Medical device industry has been a booming industry with new technologies being introduced from time to time and has been dynamic in terms of Regulatory landscape. The year 2020 has seen a major disruption due to the COVID-19 Pandemic and demanded the Health Agencies to gear up for addressing the pressing situation, thus impacting the Agency’s plan of action.

In the face of COVID-19 emergency, the European Medicines Agency (EMA) established faster scientific advice, rolling reviews and accelerated assessments to expedite the development and approval of medicinal products. EMA’s foresight is to support the development and marketing authorization of safe, effective and high-quality therapeutics and vaccines at the earliest.  As claimed, EMA adapts rapid procedures to significantly cut-short the Regulatory timelines for the review of new medicines and vaccines against COVID-19.

The regulations of the medical device industry in Europe may have remained relatively unchanged since the 1990s but recent upheavals such as the breast implant crisis and hip replacements resulted in immediate Regulatory reforms. With the EU’s new Medical Devices Regulations (MDR) formally published in May 2017, medical device companies now have three years to comply with the upcoming changes before the new rules put into force from 2020.

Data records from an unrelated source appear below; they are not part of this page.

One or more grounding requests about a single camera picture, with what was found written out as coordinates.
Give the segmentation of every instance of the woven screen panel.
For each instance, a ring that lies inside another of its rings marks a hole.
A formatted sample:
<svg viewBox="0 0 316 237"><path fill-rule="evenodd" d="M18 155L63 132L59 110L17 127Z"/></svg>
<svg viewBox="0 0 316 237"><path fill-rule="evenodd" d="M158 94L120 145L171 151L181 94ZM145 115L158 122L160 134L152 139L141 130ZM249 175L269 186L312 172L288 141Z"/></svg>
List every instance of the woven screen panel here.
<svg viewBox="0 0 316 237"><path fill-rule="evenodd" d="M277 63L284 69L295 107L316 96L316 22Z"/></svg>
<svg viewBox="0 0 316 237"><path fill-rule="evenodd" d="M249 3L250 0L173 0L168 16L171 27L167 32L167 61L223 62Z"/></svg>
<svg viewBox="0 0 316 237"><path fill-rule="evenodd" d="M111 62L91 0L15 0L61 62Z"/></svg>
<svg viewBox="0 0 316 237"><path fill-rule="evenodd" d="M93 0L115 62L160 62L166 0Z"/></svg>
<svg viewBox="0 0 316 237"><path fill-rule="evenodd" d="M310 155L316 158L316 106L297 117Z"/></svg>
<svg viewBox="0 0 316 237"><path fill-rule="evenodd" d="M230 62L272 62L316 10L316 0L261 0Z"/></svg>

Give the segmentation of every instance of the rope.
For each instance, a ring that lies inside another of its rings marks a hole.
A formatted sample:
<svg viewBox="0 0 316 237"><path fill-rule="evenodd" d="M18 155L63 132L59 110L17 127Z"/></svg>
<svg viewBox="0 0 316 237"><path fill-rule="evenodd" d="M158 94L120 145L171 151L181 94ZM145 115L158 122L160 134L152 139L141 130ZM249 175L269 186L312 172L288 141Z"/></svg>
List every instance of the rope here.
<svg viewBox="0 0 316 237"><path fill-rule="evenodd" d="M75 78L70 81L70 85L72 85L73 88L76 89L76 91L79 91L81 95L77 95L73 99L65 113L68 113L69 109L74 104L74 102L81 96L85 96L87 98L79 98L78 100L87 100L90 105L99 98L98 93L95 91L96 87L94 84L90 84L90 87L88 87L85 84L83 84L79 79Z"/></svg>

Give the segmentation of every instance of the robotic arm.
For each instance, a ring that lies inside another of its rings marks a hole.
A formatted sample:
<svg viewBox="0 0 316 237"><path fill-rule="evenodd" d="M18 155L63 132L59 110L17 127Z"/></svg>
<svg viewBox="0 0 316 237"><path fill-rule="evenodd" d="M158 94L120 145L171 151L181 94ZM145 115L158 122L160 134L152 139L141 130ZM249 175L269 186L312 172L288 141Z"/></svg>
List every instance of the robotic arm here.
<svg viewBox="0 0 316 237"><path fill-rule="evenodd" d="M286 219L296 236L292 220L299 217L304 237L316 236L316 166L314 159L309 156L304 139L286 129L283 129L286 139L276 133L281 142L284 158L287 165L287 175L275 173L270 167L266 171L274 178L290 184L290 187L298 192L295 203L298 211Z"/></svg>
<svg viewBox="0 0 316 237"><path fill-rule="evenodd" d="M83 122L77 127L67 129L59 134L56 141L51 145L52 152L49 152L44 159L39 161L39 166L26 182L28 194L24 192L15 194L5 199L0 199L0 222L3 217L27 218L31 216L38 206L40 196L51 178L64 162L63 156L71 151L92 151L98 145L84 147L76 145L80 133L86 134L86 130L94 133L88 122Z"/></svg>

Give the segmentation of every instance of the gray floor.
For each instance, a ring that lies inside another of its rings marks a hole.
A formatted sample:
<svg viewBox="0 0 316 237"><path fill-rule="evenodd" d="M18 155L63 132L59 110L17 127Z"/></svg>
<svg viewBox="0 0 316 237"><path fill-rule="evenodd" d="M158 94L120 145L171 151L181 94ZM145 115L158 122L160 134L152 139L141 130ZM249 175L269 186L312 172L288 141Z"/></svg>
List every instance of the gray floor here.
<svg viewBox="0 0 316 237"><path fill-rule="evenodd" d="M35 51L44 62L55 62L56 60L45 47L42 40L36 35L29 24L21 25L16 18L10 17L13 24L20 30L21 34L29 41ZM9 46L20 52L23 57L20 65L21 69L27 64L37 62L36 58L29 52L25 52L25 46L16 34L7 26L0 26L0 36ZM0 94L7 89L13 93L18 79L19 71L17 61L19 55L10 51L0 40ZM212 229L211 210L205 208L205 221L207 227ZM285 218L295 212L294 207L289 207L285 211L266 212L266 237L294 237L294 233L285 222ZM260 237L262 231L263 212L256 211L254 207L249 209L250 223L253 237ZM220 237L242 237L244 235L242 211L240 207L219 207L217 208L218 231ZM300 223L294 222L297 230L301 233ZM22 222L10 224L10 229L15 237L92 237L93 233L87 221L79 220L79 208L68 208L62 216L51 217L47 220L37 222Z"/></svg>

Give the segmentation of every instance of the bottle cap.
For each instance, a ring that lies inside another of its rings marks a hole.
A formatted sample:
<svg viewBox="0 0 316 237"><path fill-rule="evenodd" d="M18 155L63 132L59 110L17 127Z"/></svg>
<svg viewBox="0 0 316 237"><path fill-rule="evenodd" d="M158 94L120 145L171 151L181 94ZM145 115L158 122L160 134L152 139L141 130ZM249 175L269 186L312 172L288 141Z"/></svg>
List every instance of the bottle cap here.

With over 5,00,000 types of Medical Devices (MDs) and in-vitro diagnostics (IVDs) existing, the European MD and IVD market stands as a major economic player. On the other side, recent scandals pertaining to certain classes of medical devices exposed the frailties of medical device regulations in the region. With the growing concerns about the weaknesses in the current system, the European Union (EU) was in plans to implement tougher rules governing the safety and monitoring of medical devices.